* **WORK INSTRUCTIONS**: From the data below, return the exact lines starting at the line containing "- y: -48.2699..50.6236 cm" and ending at the line containing "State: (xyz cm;", both included, and nothing else.

* **SOURCE DATA**:

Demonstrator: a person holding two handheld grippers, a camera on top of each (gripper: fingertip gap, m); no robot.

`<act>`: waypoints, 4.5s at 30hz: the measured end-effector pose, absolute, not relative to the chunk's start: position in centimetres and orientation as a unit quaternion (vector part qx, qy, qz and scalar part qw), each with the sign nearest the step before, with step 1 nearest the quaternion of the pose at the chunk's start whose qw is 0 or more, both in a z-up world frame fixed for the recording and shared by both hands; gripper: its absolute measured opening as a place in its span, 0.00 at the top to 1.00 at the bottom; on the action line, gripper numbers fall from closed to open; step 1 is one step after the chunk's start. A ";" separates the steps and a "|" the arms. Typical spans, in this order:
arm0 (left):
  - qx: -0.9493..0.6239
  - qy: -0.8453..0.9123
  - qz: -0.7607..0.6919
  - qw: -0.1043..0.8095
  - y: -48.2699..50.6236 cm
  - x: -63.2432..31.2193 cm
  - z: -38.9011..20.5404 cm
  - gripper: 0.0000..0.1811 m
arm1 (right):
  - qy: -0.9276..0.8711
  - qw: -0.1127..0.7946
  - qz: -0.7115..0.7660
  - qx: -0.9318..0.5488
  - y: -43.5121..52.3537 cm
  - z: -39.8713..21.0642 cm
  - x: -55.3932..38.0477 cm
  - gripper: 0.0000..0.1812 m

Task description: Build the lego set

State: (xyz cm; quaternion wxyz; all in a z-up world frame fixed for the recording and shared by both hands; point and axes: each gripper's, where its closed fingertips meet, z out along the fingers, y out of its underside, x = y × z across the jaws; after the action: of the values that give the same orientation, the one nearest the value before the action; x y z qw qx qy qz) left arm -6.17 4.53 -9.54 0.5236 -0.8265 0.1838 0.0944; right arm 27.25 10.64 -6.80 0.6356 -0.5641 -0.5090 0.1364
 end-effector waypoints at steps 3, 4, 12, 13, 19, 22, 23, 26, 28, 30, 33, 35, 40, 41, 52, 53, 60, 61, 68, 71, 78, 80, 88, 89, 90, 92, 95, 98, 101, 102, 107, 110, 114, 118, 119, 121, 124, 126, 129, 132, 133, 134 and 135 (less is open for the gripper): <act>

* **ANSWER SECTION**:
  - y: -48.2699..50.6236 cm
  - x: -63.2432..31.2193 cm
  - z: -38.9011..20.5404 cm
  - gripper: 0.0000..0.1811 m
arm1 (right):
  - qy: -0.9276..0.8711
  - qw: -0.1127..0.7946
  - qz: -0.7115..0.7660
  - qx: -0.9318..0.5488
  - y: -43.5121..52.3537 cm
  - z: -39.8713..21.0642 cm
  - x: -55.3932..38.0477 cm
  - gripper: 0.0000..0.1812 m

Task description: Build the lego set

State: (xyz cm; quaternion wxyz; all in a z-up world frame fixed for the recording and shared by both hands; point and axes: each gripper's, where its closed fingertips meet, z out along the fingers, y out of its underside, x = y × z across the jaws; after the action: of the values that give the same orientation, the one nearest the value before the action; x y z qw qx qy qz) left arm -6.17 4.53 -9.54 0.5236 -0.8265 0.1838 0.0944; right arm 27.25 10.64 -6.80 0.6356 -0.5641 -0.5090 0.1364

The required answer is now complete.